The processor is equipped with a more efficient thermal interface: NGPTIM polymer paste thermal interface. Therefore, the best overclocking of the Core i7-6400T can be achieved using scalping.
Processor specifications:
Supported connectors: FCLGA1151.
4 cores and 8 logical threads (NT).
Processor clock frequency: 2.2 GHz.
Maximum clock speed with Turbo Boost 2.0 technology: 2.6 GHz (2.4 GHz for all cores).
Intel Smart Cache technology - 8 MB (third level cache).
Core to bus ratio: 26.
DMI (Direct Media Interface) 3 bus operates at a frequency of 8 GT/s (versus previously 5 GT/s).
Command set: 64-bit.
Instruction set extensions: SSE 4.1/4.2, AVX (Advanced Vector Extensions) 2.0, FMA3 and TSX.
Technologies supported: Turbo Boost, vPro, Virtualization (VT-x), Intel Virtualization Technology for Directed I/O (VT-d), Intel Trusted Execution, Intel Anti-Theft, Fast Memory Access, Flex Memory Access.
New AES commands, Intel 64 architecture, Intel VT-x with Extended Page Tables (EPT).
Advanced Intel SpeedStep Technology.
Idle states, thermal control technologies.
Execute Disable Bit function.
Lithography: 14nm.
Maximum Design Power (TDP) = 65W.
Maximum memory capacity (depending on memory type): 64GB.
Memory types: DDR3L-1333, DDR3L-1600, DDR4-1866, DDR4-2133.
Built-in dual-channel memory controller.
Maximum memory bandwidth: 34.1 GB/s.
Graphics system built into the processor: Intel HD Graphics 530 Gen 9 (GT2). 24 execution units (versus 20 for i5 with HD Graphics 4600 core). Performance: 844 GFLOPS. Peak Pixel Fill Rate: 5.4 GPixels/s. Peak Texel Rate: 10.8 GTexels/s. Peak Polygon Rate: 675 MPolys/s.
Base frequency of the graphics system: 350 MHz. Maximum dynamic frequency of the graphics system: 1.15 GHz.
Maximum Dynamic Graphics Frequency - The maximum rendering frequency (MHz) supported by Intel HD Graphics with Dynamic Frequency.
Supports DirectX 12, OpenCL 2.0 and OpenGL 4.4.
Technology support: Intel Quick Sync Video, InTru 3D, Intel Insider, Intel Wireless Display, Intel Clear Video HD.
Intel Quick Sync Video - supports video encoding in the following formats: AVC/H.264 (Blu-ray), MPEG2 (DVD), MVC HW (Stereo 3D), JPEG/MJPEG. Transcoding video in 4K HEVC/H.265 format.
Maximum supported GPU memory = 1.7 GB.
Intel Flexible Display Interface (Intel FDI).
Number of supported displays: 3.
PCI Express edition: 3.0, speed: 8 billion transfers per second.
PCI Express configurations: 1x16, 2x8, 1x8 & 2x4.
Cooling system specifications: PCG 2015C (65W).
Case temperature: 72.7C.
Case size: 37.5 x 37.5 mm.

There are processors on sale with markings (S-Spec): QHQG, QHQF, QHQJ and QH8G.
L452, L448, C445, L501, information about what week, what year the processor was released.

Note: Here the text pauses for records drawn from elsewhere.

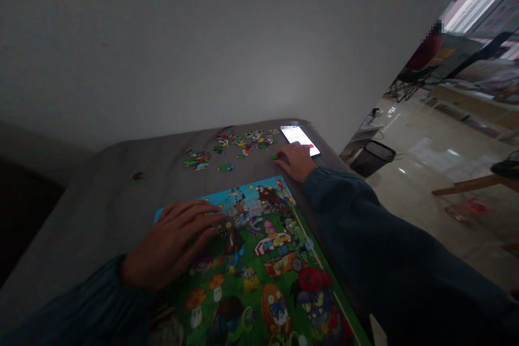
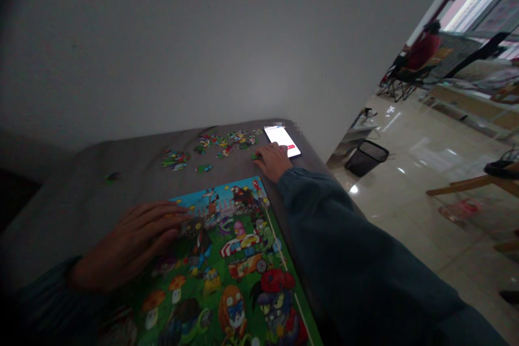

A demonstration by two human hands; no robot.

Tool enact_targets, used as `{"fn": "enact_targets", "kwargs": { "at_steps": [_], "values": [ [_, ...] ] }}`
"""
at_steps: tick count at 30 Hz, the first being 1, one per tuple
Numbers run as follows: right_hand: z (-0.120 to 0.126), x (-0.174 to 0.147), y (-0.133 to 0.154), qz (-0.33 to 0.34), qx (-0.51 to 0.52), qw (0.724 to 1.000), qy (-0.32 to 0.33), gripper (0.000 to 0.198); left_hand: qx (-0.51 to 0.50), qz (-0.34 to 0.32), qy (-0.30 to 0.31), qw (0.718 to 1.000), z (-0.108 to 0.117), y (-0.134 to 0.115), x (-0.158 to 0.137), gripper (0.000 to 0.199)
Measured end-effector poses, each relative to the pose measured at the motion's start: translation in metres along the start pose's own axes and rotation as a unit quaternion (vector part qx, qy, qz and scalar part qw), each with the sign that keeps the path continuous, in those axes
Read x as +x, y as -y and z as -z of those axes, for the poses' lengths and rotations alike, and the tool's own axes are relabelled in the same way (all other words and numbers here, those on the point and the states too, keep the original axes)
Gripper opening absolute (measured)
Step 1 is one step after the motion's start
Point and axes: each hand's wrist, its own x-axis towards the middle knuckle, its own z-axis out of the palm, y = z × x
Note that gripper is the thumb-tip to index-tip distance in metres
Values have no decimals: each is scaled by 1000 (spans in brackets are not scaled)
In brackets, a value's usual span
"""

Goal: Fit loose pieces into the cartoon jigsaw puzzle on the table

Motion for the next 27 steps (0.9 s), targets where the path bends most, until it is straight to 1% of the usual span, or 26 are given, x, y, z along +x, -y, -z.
{"fn": "enact_targets", "kwargs": {
  "at_steps": [3, 8, 10, 12, 14, 19, 23, 27],
  "values": [
    [-2, 0, -2, -3, 27, 1000, -7, 25, 15, -3, -10, 1000, -1, -2, 1, 32],
    [-3, -1, -5, 12, 68, 998, -14, 44, 21, -4, -9, 1000, -3, -4, 1, 33],
    [-3, -2, -6, 25, 73, 997, -12, 41, 22, -3, -6, 1000, -3, -4, 0, 33],
    [-4, -3, -6, 49, 71, 996, -8, 31, 23, -3, -11, 1000, -2, -5, 0, 33],
    [-4, -5, -6, 70, 67, 995, -6, 24, 23, -2, -18, 1000, -1, -6, 1, 32],
    [-5, -6, -6, 82, 63, 995, -13, 25, 19, -8, -13, 1000, 0, -10, 3, 32],
    [-6, -8, -5, 111, 64, 992, -12, 26, 10, -11, -18, 1000, -1, -12, 3, 31],
    [-10, -9, -4, 135, 70, 988, -20, 26, 6, 12, -24, 1000, -1, -16, 2, 28]
  ]
}}
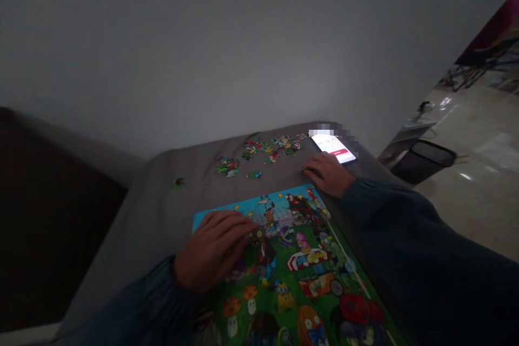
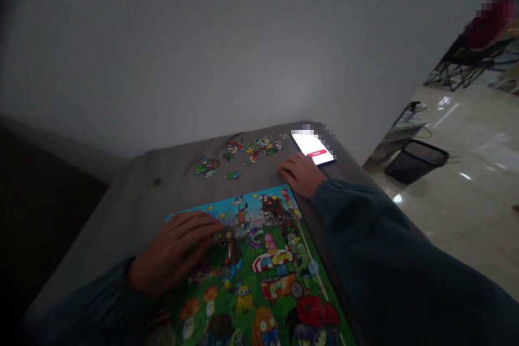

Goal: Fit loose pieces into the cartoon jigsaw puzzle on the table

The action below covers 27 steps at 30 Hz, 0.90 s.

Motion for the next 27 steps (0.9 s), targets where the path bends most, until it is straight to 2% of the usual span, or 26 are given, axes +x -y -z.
{"fn": "enact_targets", "kwargs": {
  "at_steps": [10, 15, 20, 27],
  "values": [
    [-7, -4, -1, 21, -9, 999, -28, 29, -44, 50, -6, 998, -7, -2, -5, 27],
    [-7, -4, 2, 32, 5, 999, -31, 31, -50, 37, -4, 998, -11, 2, -7, 34],
    [-8, -4, 2, 32, 24, 999, -28, 30, -47, 30, -5, 998, -13, 4, -9, 30],
    [-8, -5, 1, 30, 54, 998, -21, 30, -32, 66, 2, 997, -6, 12, -13, 20]
  ]
}}
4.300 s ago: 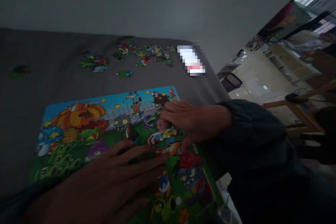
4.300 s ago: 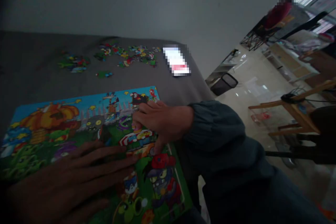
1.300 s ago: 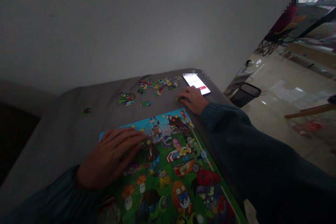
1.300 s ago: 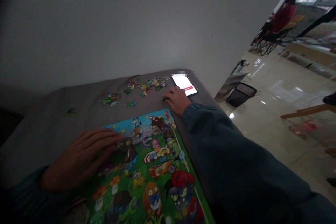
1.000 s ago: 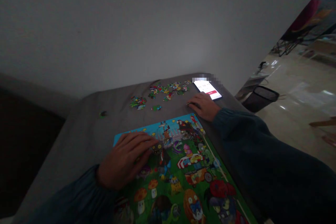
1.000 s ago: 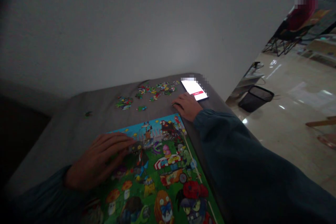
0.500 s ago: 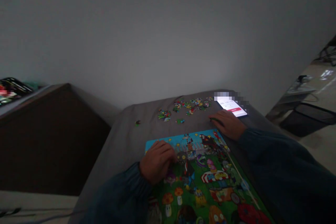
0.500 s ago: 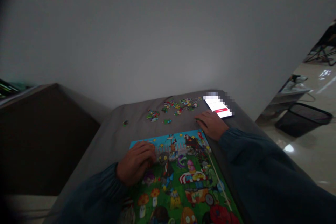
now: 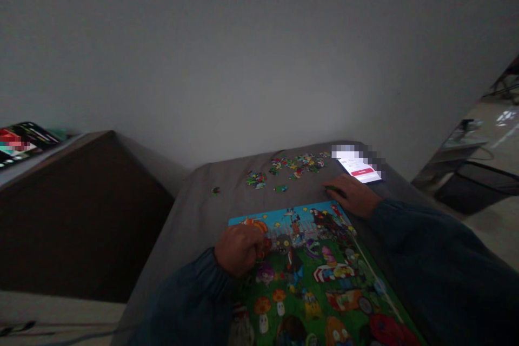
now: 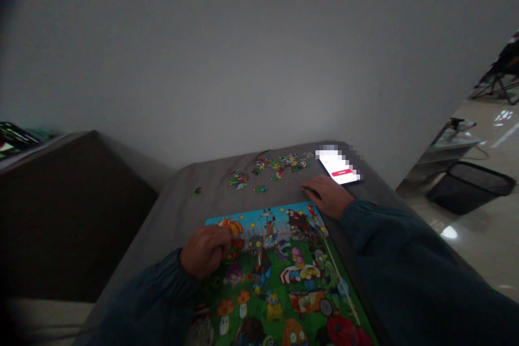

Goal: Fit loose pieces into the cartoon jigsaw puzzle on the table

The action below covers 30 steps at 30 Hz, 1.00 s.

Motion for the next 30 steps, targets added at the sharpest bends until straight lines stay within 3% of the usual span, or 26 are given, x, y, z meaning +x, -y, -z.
{"fn": "enact_targets", "kwargs": {
  "at_steps": [24, 30],
  "values": [
    [-4, 0, -1, -28, 12, 999, 29, 36, -26, 37, 23, 999, 4, -2, 0, 23],
    [14, 7, 14, -65, 71, 995, 23, 36, -30, 46, 24, 998, 7, 5, 1, 23]
  ]
}}
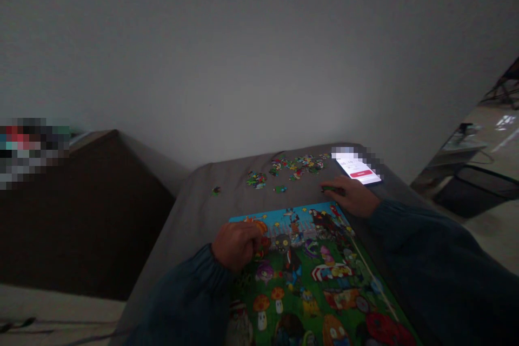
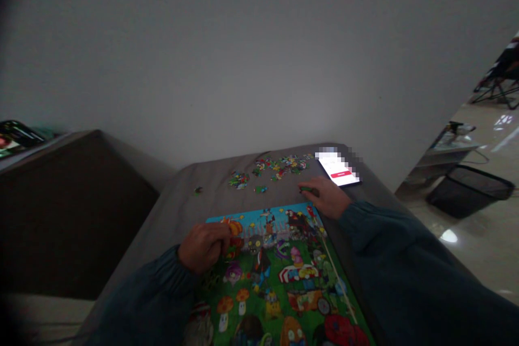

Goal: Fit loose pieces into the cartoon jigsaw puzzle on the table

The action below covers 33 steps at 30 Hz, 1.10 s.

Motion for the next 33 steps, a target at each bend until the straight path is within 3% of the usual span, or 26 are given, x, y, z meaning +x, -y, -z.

News from the site: www.intel.com.

As you understand from the cat, these processors are Engineering versions of full-featured INTEL processors, which, apparently, were used for testing purposes by motherboard manufacturers and are now being gradually stolen and leaked by the cunning Chinese.

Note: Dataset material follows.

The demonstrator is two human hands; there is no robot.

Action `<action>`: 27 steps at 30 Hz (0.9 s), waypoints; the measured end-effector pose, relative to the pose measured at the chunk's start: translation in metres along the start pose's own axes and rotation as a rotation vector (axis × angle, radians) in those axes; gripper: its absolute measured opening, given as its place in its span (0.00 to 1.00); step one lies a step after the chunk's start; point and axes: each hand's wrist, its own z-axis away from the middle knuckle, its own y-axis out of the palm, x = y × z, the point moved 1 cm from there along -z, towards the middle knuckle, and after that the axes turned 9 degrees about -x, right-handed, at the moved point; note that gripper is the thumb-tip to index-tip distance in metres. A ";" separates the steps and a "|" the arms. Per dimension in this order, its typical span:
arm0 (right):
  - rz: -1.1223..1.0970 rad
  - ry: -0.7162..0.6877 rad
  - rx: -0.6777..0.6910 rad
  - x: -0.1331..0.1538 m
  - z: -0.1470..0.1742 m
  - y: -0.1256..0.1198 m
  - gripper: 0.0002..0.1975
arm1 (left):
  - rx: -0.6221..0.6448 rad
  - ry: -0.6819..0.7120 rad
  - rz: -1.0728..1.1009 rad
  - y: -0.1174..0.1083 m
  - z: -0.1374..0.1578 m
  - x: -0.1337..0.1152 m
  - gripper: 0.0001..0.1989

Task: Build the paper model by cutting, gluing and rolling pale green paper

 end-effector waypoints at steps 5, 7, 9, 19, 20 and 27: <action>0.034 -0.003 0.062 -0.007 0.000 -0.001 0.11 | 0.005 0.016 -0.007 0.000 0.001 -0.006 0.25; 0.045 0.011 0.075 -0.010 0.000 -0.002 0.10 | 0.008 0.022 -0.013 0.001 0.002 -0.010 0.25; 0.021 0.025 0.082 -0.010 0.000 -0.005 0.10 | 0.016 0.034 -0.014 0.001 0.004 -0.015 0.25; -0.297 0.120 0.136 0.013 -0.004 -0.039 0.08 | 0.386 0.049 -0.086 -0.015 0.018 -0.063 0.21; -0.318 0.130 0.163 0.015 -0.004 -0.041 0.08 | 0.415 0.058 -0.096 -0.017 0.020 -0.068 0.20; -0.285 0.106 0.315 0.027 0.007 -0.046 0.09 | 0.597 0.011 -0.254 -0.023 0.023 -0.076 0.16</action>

Let me remind you right away: Engineering versions of processors are the property of Intel, and after testing must be sent to the company for recycling. The distribution and use of processors is a violation of the company's rights and is punishable by law.
(Z.Y. in fact, Intel does not always destroy them, and after proper testing, the most extreme versions by production date are sold to assemblers of finished computers, such as LENOVO, HP and DELL)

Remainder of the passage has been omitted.